Akhir November ini tahapan Pemilu 2024 akan memasuki masa kampanye. Dalam Lampiran I PKPU Nomor 15 Tahun 2023 tentang Kampanye Pemilihan Umum ditetapkan masa kampanye ini akan berlangsung dari tanggal 28 November 2023-10 Februari 2024.
Kampanye, sebagaimana dijelaskan dalam PKPU 15 itu, merupakan kegiatan Peserta Pemilu atau pihak lain yang ditunjuk oleh Peserta Pemilu untuk meyakinkan pemilih dengan menawarkan visi, misi, program dan/atau citra diri Peserta Pemilu.
Jika merujuk pada norma ketentuan umum tersebut kegiatan kampanye itu simpel, mudah dibayangkan, termasuk berbagai kemungkinan peristiwa atau kejadian yang akan berlangsung.
Peserta Pemilu (Partai Politik, Calon DPD, dan Pasangan Capres-Cawapres) mempromosikan visi, misi, program dan/atau citra (brand) masing-masing kepada pemilih. Bisa melalui pertemuan tertutup, pertemuan tatap muka, penyebaran bahan kampanye, pemasangan alat peraga di tempat umum dan media sosial, serta debat Paslon Capres-Cawapres.
Kemudian para pemilih membaca, memahami, mengambil sikap dan memutuskan "produk-produk" peserta Pemilu mana yang mau dipilih. Simpan di hati keputusan itu, lalu tunggu sambil tetap menjalankan aktivitas keseharian, dan berikan suara di TPS pada tanggal 14 Februari 2024.
Medan Pertengkaran Ujaran
Namun dalam praksisnya, kampanye Pemilu tak akan sesimpel itu.
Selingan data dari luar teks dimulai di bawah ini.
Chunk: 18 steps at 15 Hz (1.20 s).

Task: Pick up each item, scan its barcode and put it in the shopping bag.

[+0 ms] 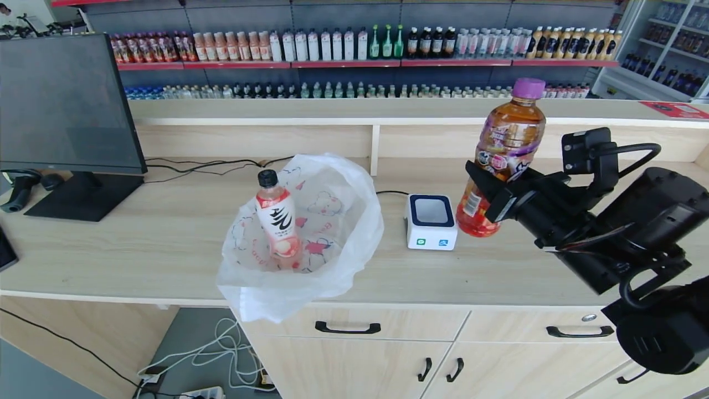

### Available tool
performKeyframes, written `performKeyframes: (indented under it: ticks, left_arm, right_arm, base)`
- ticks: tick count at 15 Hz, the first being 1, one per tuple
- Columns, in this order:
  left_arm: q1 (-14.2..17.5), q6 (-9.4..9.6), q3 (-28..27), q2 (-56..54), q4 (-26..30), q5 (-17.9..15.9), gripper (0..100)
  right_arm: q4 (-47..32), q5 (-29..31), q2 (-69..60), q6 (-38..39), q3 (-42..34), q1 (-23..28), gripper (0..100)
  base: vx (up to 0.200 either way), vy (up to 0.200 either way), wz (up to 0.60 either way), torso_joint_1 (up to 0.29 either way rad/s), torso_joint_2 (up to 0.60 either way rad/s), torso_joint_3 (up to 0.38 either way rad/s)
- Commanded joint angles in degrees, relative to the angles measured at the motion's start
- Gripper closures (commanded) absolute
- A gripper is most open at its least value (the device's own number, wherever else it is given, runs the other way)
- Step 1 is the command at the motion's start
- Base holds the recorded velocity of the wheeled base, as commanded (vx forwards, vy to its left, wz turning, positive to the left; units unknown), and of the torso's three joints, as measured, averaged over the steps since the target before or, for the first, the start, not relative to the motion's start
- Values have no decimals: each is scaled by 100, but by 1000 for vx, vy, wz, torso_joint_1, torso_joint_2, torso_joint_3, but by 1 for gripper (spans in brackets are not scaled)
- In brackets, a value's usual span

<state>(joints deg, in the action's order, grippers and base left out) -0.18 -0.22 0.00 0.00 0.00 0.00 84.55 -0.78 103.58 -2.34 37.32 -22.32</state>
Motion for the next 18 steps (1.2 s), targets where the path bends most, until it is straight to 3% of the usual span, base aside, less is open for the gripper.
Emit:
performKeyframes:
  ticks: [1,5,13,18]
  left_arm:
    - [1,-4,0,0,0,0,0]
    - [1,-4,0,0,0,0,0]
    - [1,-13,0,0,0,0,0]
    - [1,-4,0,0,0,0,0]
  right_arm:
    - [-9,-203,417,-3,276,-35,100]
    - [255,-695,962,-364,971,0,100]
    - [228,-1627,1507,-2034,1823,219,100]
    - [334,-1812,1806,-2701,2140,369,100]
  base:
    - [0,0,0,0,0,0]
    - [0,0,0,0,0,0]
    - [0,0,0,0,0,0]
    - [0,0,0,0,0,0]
Baik Peserta Pemilu maupun masyarakat (pemilih) akan terlibat dalam berbagai aktivitas yang tidak tertulis dalam regulasi. Mulai dari bentuk-bentuk aktivitas yang normal, legal (karena tidak dilarang) dan konstruktif, aktivitas yang nyerempet ke area abu-abu dan cenderung destruktif, hingga ke berbagai perilaku yang nyata-nyata dilarang oleh perundang-undangan.
Di era teknologi informasi dan komunikasi digital yang kian canggih dengan berbagai platform yang tersedia dan kian masif penggunaannya dalam masyarakat, situasi saling terlibat dalam aktivitas tak tertulis di seputar kegiatan kampanye itu potensial akan sangat gaduh dan berisik. Pengalaman Pemilu 2014 dan 2019 silam jelas menunjukkan fenomena ini.
Terlebih lagi jika isu-isu sensitif, baik yang pernah muncul dalam pemilu-pemilu sebelumnya maupun yang merebak kemarin dan masih menghangat hingga saat ini kemudian mencuat, berebut panggung dan dikapitalisasi demikian rupa oleh masing-masing kubu dan para pendukungnya. Kampanye akan kian gaduh, bukan oleh kontestasi gagasan, melainkan oleh pertengkaran berbagai ujaran.
Bertolak dari situasi hipotetik (sebagiannya saya kira sudah mendekati keniscayaan yang nampaknya akan sulit dihindari dan dikendalikan) itulah ikhtiar-ikhtiar memperkuat literasi Pemilu menjadi penting. Terutama untuk masyarakat yang, mohon maaf, tingkat literasi politiknya relatif belum cukup baik. Atau secara lebih spesifik untuk para pemilih yang literasi kepemiluannya, karena satu dan lain alasan, relatif masih tergolong belum memadai.